Ie I would say "if this page was used on a Web page, there would already be a h1 for the page and a h2 for the section heading a load of these cards".
If that's not where you think the component would be used, it should be a h2.
The point is do not choose heading level because of some arbitrary size you want in the design. Styling and semantics are separate concerns
Marked as helpful0@mahassanPosted almost 2 years ago@grace-snow so what you mean is that I should have used h1 and then controlled its size from CSS because if I used h3, that means there must be h1 or h2 somewhere on the page?
0@grace-snowPosted almost 2 years ago@mahassan if it was a whole Web page then yes.

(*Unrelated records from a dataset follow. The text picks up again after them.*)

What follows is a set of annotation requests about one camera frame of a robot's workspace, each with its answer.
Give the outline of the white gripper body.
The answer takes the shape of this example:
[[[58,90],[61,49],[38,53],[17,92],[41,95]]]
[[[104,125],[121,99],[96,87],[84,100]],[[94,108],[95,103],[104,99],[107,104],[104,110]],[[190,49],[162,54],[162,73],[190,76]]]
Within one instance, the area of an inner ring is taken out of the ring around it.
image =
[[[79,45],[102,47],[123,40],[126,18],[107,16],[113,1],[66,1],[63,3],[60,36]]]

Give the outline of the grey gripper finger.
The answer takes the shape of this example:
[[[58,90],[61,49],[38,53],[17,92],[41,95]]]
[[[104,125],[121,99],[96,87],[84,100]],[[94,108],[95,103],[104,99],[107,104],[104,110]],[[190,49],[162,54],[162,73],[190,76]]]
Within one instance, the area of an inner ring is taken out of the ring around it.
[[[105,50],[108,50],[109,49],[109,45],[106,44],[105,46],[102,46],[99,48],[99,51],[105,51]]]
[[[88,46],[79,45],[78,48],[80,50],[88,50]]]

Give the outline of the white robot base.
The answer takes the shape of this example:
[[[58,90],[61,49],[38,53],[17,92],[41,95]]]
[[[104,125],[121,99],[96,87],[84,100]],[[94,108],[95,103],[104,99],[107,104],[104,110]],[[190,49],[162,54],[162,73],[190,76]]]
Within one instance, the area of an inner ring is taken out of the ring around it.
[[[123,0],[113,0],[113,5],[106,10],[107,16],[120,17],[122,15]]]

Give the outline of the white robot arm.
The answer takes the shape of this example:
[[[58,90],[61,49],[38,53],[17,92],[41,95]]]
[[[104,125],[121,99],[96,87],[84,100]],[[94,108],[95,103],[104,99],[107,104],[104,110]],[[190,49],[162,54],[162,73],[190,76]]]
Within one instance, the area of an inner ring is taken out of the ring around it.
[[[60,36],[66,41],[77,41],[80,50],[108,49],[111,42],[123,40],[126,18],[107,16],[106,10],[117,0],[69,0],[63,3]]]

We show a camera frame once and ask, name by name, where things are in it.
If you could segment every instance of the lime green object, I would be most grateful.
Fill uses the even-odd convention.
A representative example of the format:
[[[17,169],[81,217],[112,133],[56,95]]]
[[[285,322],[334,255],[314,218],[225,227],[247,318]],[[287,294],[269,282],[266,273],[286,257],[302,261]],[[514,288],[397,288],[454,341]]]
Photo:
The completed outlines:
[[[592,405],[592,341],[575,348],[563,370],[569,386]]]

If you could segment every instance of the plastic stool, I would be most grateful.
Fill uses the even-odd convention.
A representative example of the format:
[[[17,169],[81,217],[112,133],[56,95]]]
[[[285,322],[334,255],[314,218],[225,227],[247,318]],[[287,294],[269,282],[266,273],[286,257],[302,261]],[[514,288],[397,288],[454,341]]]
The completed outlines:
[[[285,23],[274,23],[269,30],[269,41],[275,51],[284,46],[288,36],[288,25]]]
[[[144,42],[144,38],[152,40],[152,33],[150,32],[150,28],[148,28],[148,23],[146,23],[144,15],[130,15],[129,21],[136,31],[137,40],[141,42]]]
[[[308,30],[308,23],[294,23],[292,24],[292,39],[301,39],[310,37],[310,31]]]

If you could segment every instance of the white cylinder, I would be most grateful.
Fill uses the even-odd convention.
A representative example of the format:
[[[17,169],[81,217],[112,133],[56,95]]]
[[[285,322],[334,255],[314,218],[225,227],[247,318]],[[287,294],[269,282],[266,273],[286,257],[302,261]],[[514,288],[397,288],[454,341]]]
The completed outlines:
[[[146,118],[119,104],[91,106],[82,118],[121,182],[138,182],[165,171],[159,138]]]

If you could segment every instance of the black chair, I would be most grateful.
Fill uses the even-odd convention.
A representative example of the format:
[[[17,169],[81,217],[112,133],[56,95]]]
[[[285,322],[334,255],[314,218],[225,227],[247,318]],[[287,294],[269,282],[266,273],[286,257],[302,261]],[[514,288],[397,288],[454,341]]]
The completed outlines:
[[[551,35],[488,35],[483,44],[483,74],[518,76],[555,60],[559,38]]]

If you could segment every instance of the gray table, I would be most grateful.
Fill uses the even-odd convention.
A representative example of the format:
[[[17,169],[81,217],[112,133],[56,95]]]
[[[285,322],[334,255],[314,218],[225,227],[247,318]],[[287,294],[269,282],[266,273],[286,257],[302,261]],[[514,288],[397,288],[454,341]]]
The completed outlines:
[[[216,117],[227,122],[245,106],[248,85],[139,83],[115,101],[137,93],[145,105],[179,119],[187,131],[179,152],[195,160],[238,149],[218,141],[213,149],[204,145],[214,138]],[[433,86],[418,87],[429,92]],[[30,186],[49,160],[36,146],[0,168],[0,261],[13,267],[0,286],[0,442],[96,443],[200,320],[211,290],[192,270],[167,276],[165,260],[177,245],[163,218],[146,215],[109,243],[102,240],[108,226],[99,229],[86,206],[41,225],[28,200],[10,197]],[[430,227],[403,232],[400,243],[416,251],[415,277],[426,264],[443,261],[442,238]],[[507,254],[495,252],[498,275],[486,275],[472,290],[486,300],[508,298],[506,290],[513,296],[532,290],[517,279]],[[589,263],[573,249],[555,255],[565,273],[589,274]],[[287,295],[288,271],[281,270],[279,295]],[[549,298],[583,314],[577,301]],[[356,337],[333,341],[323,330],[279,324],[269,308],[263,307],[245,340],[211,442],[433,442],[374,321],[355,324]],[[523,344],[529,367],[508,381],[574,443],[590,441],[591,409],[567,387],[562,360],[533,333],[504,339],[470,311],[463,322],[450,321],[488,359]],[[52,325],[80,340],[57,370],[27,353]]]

As this is a single component, it's fine for it to be a h3 as long as you are aware that it would need to include a h1 and h2 above it if used on a real webpage
Marked as helpful1 - @nelsonleonePosted almost 2 years ago
This comment was deleted almost 2 years ago
1@grace-snowPosted almost 2 years ago@nelsonleone never use width 100vw anywhere. That will cause overflow bugs because viewport units don’t account for scrollbars, so a horizontal scrollbar will appear. You are effectively saying “make this 100% wide PLUS the width of any scrollbar and device notches.
The body is already full width so this is unnecessary anyway
0 - @Rodolfo-ssPosted almost 2 years ago
Oi blz, use o text-align para centralizar seu texto, aumente o margin e o padding que fica joia. Tudo de bom :)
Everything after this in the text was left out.